He liked to touch Kirei a lot, too. In the beginning of their trip Gilgamesh had been walking oddly close to him with an air of alertness tensing his steps. As the peculiar unease waned, those light touches became more playful. Kirei met the Golden King’s attention on him with a stoic face and tried not to think at all. He had come to realize over the course of the day that Gilgamesh was detrimental to the careful life and perfect control Kirei had built up. Yes, Gilgamesh would make sure it all crumbled to the earth. Mayhap it already had. Why else was he not doing anything to stop it? Why should he not wish to stop it?

They stopped by a cafe for a late lunch, which was a surreal experience for Kirei. The summoned spirits did not actually need to eat, but Gilgamesh was very much curious about the foods in this era. It was curious to Kirei just the same--in the far depths of his mind he had to wonder how the strawberry cheesecake would taste to the Uruk king’s palate.

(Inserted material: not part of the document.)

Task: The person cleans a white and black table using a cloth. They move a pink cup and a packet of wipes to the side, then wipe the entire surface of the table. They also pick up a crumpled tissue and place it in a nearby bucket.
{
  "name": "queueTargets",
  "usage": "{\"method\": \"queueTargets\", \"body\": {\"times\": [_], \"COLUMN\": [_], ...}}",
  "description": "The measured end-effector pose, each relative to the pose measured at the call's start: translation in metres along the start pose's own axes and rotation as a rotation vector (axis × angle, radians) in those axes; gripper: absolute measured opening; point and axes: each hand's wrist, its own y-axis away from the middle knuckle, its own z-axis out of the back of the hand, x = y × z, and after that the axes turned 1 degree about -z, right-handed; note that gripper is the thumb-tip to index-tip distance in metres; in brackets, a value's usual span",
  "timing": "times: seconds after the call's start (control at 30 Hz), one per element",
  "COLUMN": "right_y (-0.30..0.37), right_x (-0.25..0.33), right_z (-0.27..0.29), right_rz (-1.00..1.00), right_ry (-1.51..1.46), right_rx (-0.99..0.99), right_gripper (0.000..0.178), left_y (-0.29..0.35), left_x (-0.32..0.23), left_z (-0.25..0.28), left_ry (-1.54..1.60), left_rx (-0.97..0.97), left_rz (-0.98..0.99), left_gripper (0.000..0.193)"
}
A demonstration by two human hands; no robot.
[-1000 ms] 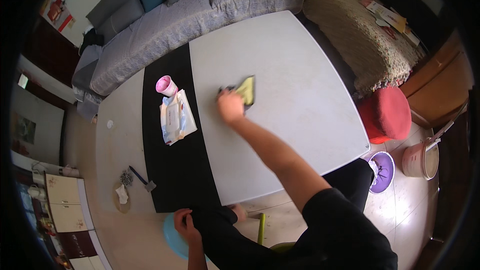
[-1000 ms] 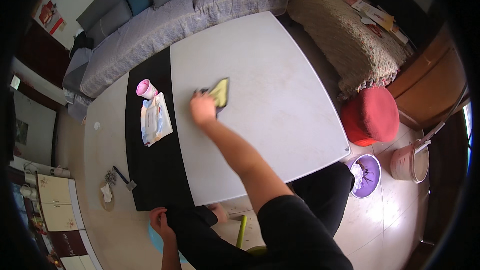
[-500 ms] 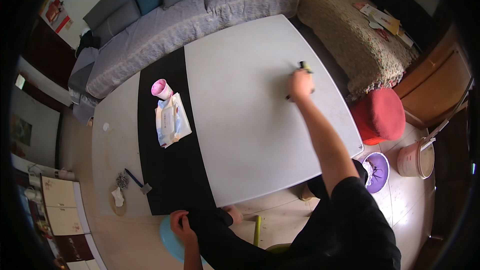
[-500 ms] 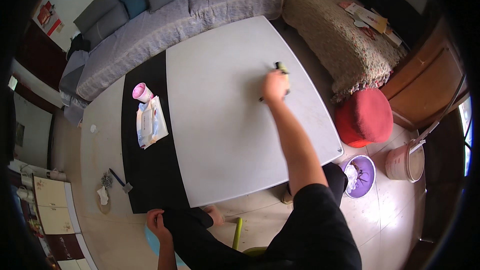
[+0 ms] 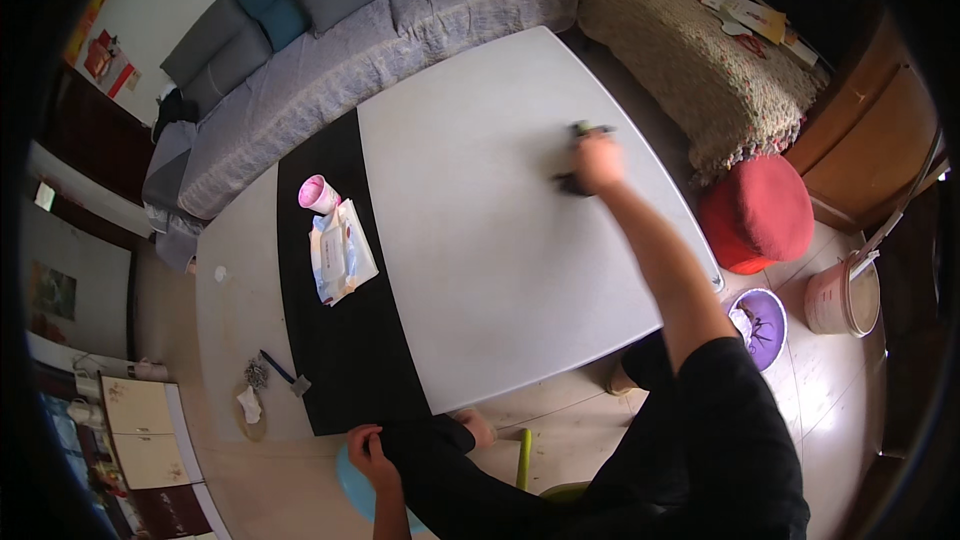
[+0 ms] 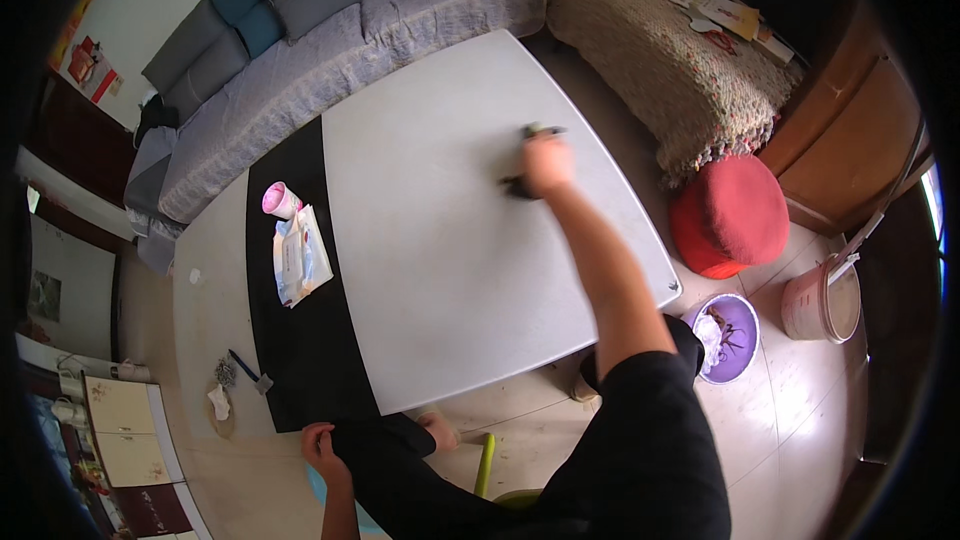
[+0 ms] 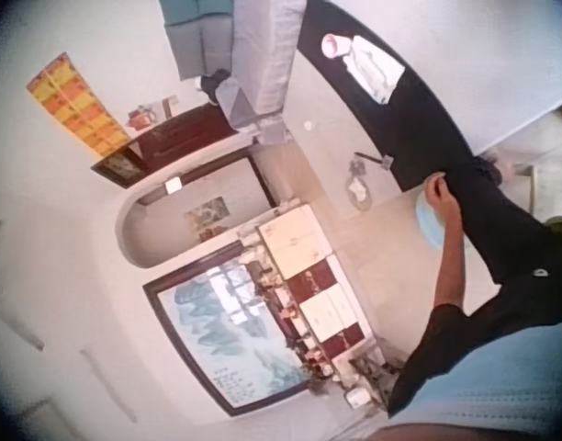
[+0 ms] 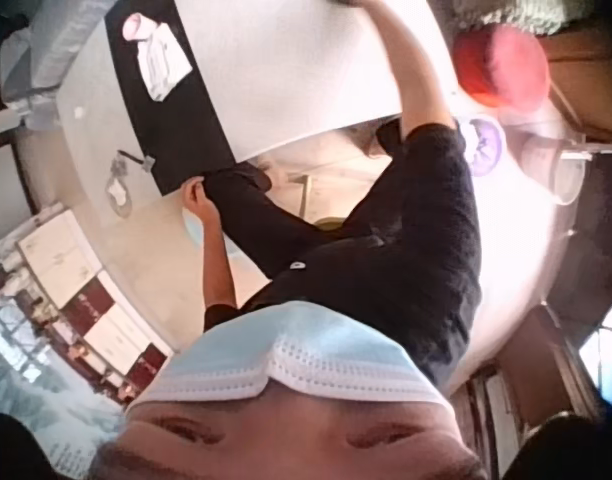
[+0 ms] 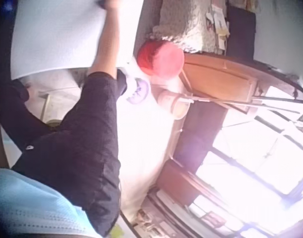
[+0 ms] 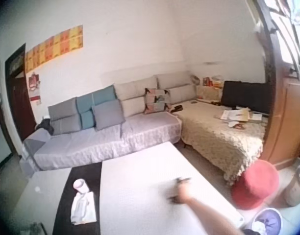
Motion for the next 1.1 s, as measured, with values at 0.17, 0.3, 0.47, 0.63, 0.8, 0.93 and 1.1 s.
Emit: {"method": "queueTargets", "body": {"times": [0.17, 0.3, 0.47, 0.63, 0.8, 0.93, 1.1], "right_y": [-0.012, 0.022, 0.08, -0.003, 0.0, 0.022, 0.112], "right_x": [-0.027, 0.123, 0.196, 0.048, -0.073, -0.021, 0.127], "right_z": [-0.009, -0.047, -0.027, -0.017, 0.006, -0.009, -0.025], "right_rz": [-0.388, -0.01, 0.519, 0.081, -0.222, -0.146, 0.527], "right_ry": [0.115, 0.102, -0.277, -0.08, -0.03, -0.017, -0.134], "right_rx": [-0.047, -0.056, 0.063, 0.079, -0.073, -0.223, 0.034], "right_gripper": [0.018, 0.018, 0.014, 0.014, 0.015, 0.022, 0.007], "left_y": [-0.003, -0.006, -0.008, -0.001, -0.005, -0.004, -0.007], "left_x": [-0.005, -0.002, -0.002, 0.0, -0.002, 0.0, 0.002], "left_z": [-0.009, -0.007, -0.007, 0.001, -0.001, -0.003, -0.002], "left_ry": [0.02, -0.017, -0.036, -0.013, 0.012, 0.069, 0.072], "left_rx": [0.005, 0.043, 0.06, 0.032, 0.037, 0.016, 0.042], "left_rz": [-0.015, -0.059, -0.079, -0.031, -0.017, 0.037, 0.007], "left_gripper": [0.009, 0.009, 0.009, 0.009, 0.008, 0.008, 0.009]}}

Gilgamesh spoke to him like an old friend; condescending as he always was, but there was familiarity in it that Kirei could not detect in his words to anyone else. Come to think of it, from the very first day he’d been summoned, there had been a connection between them although they had not spoken a word together. That first day had been a flurry of plans and paperwork, and Gilgamesh smirking at him from the shadows as if they shared an inside joke.

Kirei hardly even knew of the legend of the King of Kings before that day, beyond the superficial gleaned from historical texts in his brief and sporadic studies.

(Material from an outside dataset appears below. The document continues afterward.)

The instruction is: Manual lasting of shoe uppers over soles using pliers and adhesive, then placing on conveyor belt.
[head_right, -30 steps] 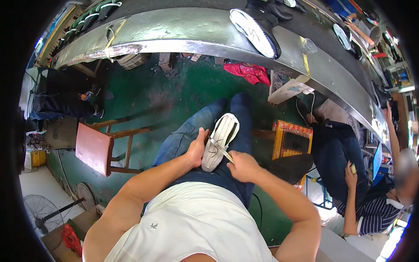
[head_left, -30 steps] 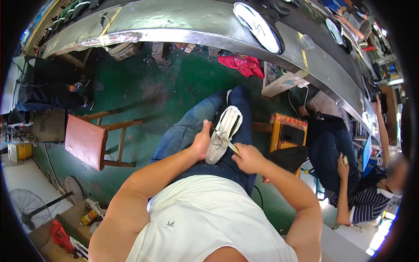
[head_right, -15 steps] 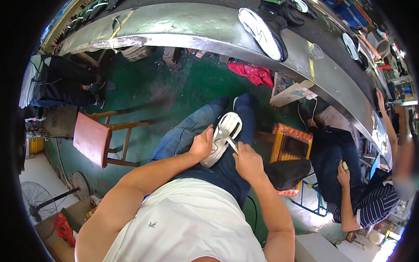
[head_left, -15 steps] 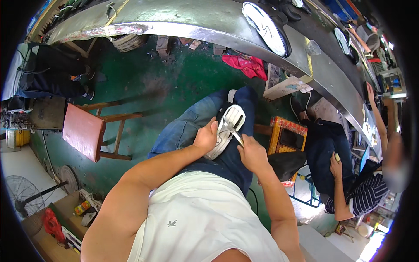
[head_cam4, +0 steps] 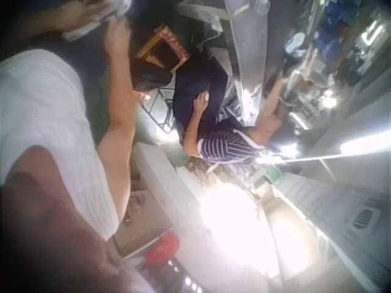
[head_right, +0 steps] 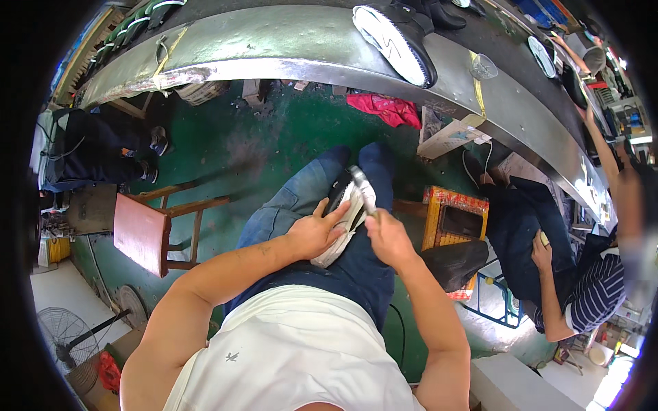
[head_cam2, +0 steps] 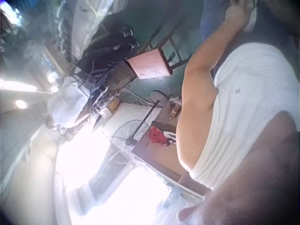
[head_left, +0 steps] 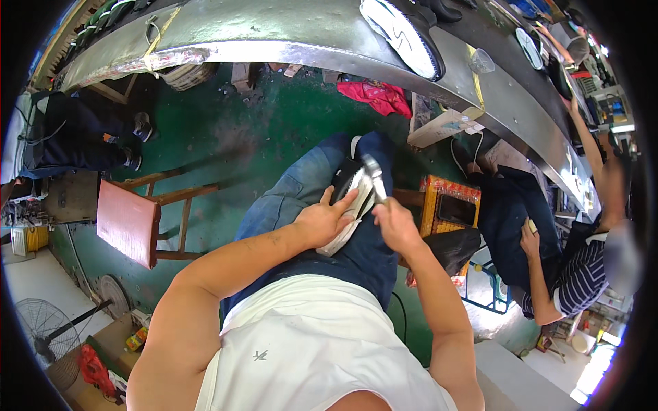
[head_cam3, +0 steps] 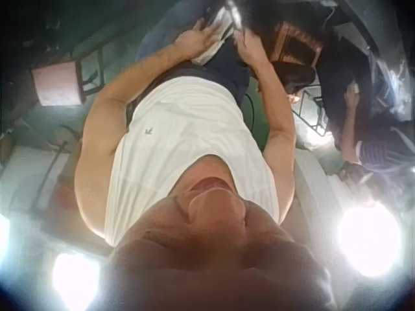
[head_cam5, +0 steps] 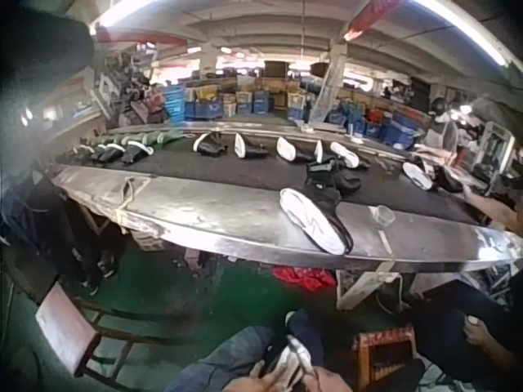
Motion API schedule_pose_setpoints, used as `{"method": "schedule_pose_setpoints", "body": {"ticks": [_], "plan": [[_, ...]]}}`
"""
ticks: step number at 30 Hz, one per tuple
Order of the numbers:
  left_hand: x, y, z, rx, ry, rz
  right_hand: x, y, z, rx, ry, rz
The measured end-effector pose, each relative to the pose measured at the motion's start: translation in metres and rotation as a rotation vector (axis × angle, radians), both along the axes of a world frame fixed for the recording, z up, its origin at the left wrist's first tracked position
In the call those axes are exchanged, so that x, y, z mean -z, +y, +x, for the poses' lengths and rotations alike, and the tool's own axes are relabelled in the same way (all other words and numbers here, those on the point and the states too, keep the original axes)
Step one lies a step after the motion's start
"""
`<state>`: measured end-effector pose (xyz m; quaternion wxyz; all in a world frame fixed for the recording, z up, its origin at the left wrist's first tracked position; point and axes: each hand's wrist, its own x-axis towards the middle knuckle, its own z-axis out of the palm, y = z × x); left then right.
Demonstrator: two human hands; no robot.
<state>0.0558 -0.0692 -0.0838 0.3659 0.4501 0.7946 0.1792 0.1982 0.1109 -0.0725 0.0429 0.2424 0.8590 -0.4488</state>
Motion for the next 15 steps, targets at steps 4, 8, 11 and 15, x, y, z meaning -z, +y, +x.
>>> {"method": "schedule_pose_setpoints", "body": {"ticks": [4,8,11,15], "plan": [[0.006,-0.015,-0.001,0.047,-0.052,0.002,-0.004,0.007,-0.007,-0.185,-0.164,0.152],[0.055,-0.037,0.023,-0.55,-0.267,0.186,-0.005,-0.015,0.014,-0.055,0.118,-0.038],[0.043,-0.03,0.018,-0.488,-0.309,0.135,0.01,-0.025,0.027,-0.134,-0.011,0.091],[0.042,-0.035,0.017,-0.419,-0.344,0.194,-0.001,-0.034,0.03,-0.154,-0.096,0.083]]}}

So it was impossible, right?

The Grail was impossible, and yet--

Kirei’s heart shook with possibilities he was not allowed to have.

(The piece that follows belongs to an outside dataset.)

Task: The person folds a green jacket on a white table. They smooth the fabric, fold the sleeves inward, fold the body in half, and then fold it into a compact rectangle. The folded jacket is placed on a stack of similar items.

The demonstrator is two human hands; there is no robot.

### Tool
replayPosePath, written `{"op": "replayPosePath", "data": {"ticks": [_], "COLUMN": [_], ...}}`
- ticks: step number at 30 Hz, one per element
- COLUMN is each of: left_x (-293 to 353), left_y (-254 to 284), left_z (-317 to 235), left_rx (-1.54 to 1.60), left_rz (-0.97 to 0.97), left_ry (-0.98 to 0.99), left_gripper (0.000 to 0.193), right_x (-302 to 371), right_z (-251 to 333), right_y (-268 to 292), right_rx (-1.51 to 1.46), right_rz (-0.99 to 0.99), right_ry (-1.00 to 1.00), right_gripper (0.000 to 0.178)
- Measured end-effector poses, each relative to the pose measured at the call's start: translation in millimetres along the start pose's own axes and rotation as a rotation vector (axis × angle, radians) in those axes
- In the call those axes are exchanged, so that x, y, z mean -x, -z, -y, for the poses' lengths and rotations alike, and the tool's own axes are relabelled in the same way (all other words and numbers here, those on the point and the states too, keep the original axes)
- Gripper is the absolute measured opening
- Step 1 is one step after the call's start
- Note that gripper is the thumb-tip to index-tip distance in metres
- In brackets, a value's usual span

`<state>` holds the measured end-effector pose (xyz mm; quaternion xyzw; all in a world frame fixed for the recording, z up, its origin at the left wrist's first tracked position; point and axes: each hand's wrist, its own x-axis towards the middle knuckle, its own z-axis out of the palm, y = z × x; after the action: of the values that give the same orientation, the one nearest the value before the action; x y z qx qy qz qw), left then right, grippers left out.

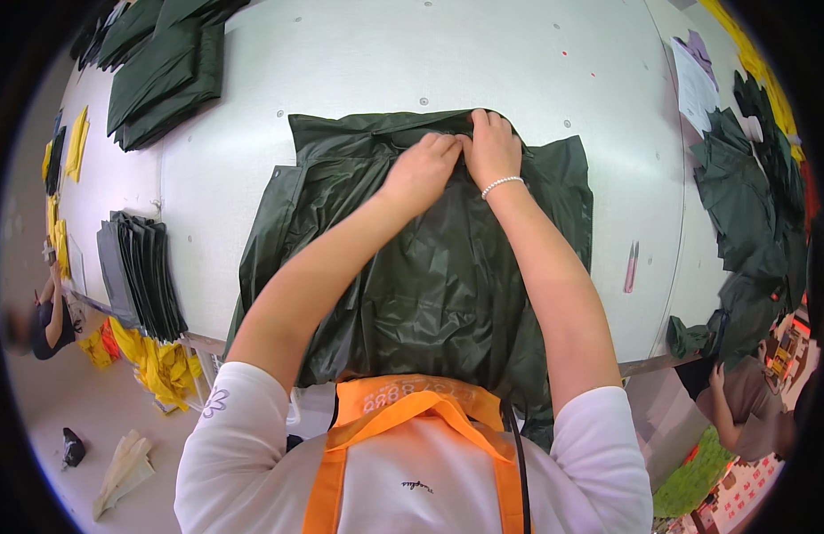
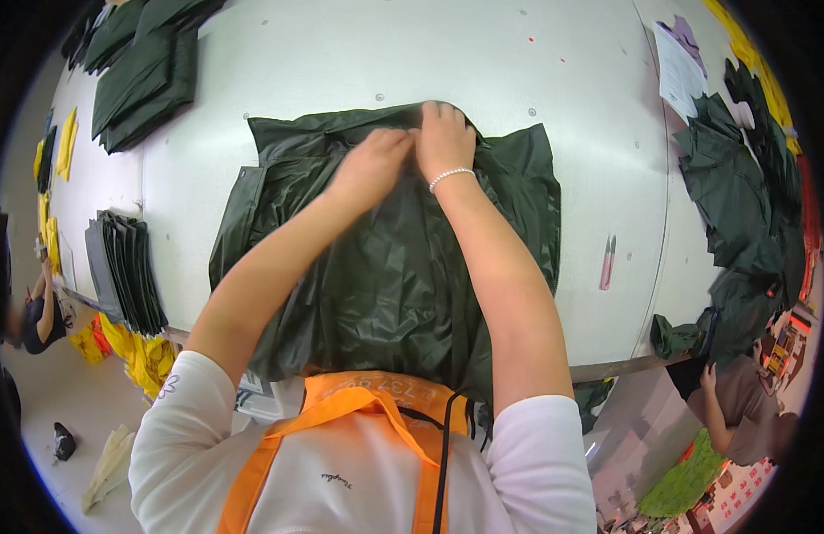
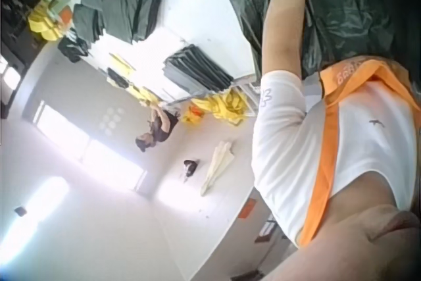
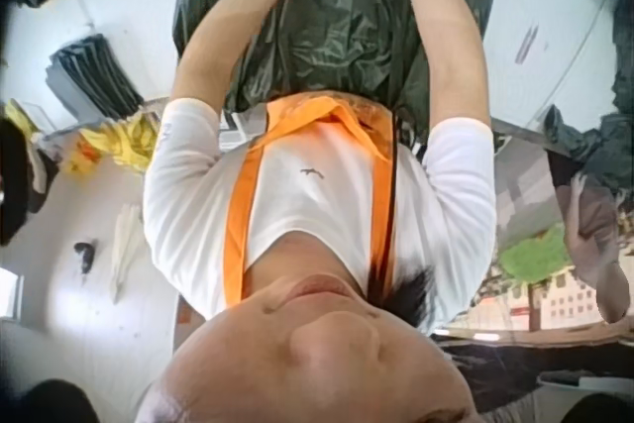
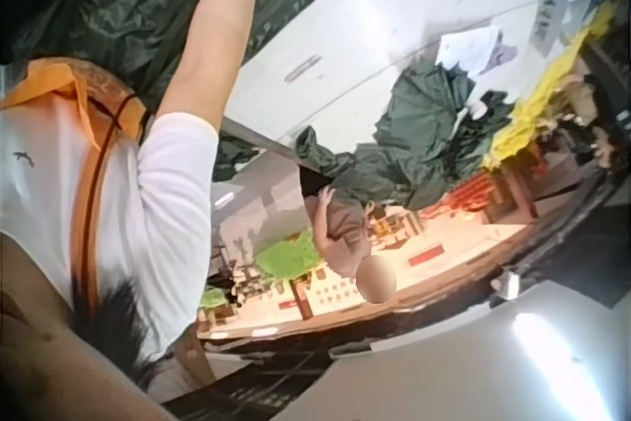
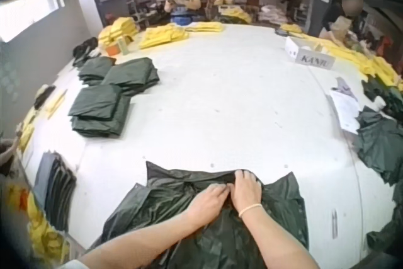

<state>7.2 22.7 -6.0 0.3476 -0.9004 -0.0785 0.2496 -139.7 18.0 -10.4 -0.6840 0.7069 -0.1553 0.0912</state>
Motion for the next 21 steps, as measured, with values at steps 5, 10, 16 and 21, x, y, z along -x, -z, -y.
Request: {"op": "replayPosePath", "data": {"ticks": [5, 10, 16, 21], "left_x": [-1, -22, -43, -52], "left_y": [-8, -13, -44, -58], "left_z": [-27, -51, -54, -68], "left_rx": [-0.013, -0.227, 0.110, 0.280], "left_rz": [0.146, 0.242, 0.177, 0.021], "left_ry": [0.179, 0.190, 0.140, 0.360], "left_gripper": [0.048, 0.049, 0.038, 0.025], "right_x": [21, 45, 40, 37], "right_z": [-19, -68, -99, -94], "right_y": [13, 35, 24, 40], "right_rx": [-0.114, -0.155, -0.126, -0.408], "right_rz": [-0.160, -0.234, -0.091, -0.123], "right_ry": [0.094, -0.038, -0.073, -0.155], "right_gripper": [0.025, 0.030, 0.021, 0.023]}}
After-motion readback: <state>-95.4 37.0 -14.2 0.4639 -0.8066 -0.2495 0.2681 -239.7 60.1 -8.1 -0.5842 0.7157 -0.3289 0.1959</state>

When night came, he said his customary prayers before bed. He begged for guidance, he who had spent the thirty-odd years of his life in pious devotion. It remained sinful, desecrating, as he said those words and thought of blood-red eyes that understood him better. He fell asleep on bed sheets that tangled golden strands, with those eyes laughing at him. He dreamt of crinkling laughter, floated in sin, and realized his half-hearted words could not reach God.  
  
  
  
  
He did not see Gilgamesh around for the next few days.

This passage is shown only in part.